Membership of the Academia Europaea is by invitation and made only after peer group nomination, scrutiny and confirmation, as to the scholarship and eminence of the individual as foremost academics in their field. The aim of the Academy is to promote European research, advise governments and international organisations in scientific matters, and further interdisciplinary and international research.
Professor Tokatlidis, the University of Glasgow Cathcart Chair of Biochemistry and Director of Research of the School of Molecular Biosciences, said: "I am delighted for this outstanding honour, and I feel grateful for all the efforts of my research group over the years.
"I have benefited from working in the European research area early in my career from several European mobility programs have trained at the Pasteur Institute in Paris and the Biozentrum in Basel after my first degree at the Aristotle University of Thessaloniki, Greece and have maintained very active and long-term collaborations with several European groups after setting up my group in Manchester and then moving to Crete and Glasgow. I am excited to be part of a very vibrant, dynamic and creative environment for mitochondrial research at the University of Glasgow."
Professor Tokatlidis has previously received a number of honours and awards for his research achievements. He is a Fellow of the Royal Society of Edinburgh (RSE), the Royal Societies of Chemistry and Biology, a member of the European Molecular Biology Organisation, a Royal Society-Wolfson Research merit fellow and a Fulbright scholar.
His research is largely interdisciplinary at the interface of biology and chemistry and has been funded by UKRI, the Wellcome Trust, the Leverhulme Trust, the Royal Society and international funders like the EU, the Human Frontiers Program Organisation and the Roche Foundation.

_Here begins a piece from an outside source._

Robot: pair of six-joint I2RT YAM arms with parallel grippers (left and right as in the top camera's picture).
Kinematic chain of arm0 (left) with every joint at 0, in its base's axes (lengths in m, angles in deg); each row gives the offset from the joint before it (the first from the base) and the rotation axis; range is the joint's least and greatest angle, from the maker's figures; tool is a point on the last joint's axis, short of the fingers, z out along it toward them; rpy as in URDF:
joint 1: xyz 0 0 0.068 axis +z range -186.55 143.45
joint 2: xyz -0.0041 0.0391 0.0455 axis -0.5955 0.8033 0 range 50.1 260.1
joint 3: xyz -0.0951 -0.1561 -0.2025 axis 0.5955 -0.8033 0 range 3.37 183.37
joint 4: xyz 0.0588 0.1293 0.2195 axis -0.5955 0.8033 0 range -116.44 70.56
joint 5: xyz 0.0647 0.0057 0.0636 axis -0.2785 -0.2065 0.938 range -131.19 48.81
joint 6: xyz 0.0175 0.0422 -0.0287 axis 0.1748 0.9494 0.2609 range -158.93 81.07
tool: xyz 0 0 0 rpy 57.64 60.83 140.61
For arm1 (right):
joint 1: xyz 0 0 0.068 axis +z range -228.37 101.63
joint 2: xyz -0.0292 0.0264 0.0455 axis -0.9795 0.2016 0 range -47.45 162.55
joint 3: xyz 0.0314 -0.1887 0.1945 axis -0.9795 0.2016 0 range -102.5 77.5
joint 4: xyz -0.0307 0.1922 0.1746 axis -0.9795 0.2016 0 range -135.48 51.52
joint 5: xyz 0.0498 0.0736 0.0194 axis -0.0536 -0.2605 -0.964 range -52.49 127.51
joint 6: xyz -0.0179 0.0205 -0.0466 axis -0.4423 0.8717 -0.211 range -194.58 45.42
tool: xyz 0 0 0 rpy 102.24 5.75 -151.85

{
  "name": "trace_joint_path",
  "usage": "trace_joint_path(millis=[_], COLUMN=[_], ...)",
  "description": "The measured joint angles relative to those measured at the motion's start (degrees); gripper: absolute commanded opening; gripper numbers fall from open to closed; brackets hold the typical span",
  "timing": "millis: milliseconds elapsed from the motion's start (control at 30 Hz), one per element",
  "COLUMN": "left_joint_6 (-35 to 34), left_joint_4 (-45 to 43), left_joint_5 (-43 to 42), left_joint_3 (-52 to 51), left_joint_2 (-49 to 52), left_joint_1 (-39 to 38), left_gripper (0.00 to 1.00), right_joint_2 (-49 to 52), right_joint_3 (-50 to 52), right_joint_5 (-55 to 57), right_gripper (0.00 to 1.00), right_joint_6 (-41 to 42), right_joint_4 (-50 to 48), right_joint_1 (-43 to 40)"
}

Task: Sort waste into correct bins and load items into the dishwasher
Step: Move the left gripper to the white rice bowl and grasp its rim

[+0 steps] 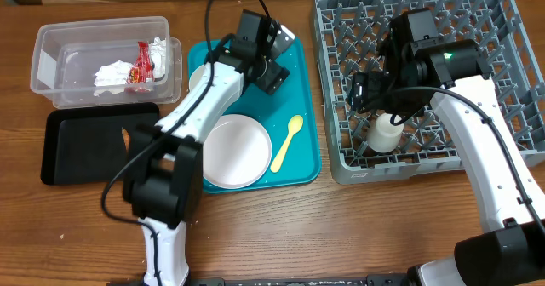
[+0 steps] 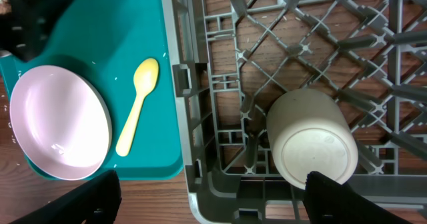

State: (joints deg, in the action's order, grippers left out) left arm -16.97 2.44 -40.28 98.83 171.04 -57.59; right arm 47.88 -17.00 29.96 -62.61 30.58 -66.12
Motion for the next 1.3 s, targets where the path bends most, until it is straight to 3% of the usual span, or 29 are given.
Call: trace_joint_path(millis=[100,300,567,1033,1300], left_joint_6=[2.62,4.76,3.54,1.53,0.66], left_joint_4=[-1.2,-1.51,-0.74,-0.9,-1.22], left_joint_5=[0.13,-1.11,-1.57,-1.73,-1.77], left_joint_3=[-0.11,-0.11,-0.11,-0.09,0.07], left_joint_2=[1.84,2.12,4.5,6.49,7.48], left_joint_1=[0.0,0.0,0.0,0.0,-0.37], left_gripper=[0.76,0.5,0.47,0.18,0.12], right_joint_2=[0.0,0.0,0.0,0.0,0.0], right_joint_3=[0.0,0.0,0.0,0.0,0.0], right_joint_5=[0.04,0.04,0.07,0.04,0.04], right_gripper=[0.9,0.9,0.9,0.9,0.9], right_joint_6=[0.0,0.0,0.0,0.02,-0.02], right_joint_4=[-0.07,-0.46,-0.46,-0.31,-0.33], right_joint_1=[0.0,0.0,0.0,0.0,0.0])
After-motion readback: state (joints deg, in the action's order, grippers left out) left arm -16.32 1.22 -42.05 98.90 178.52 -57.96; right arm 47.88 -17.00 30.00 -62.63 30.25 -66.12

He is also a co-founder (in collaboration with the Glasgow School of Art and the University of Toronto and supported by the UK’s leading mitochondrial disease charity the Lily Foundation, the Biochemical Society and the RSE) of a global Mitochondrial Collective that aims to pioneer and reshape mitochondria collaborative research at a global scale transcending disciplines from biology to medicine to arts, design and social sciences.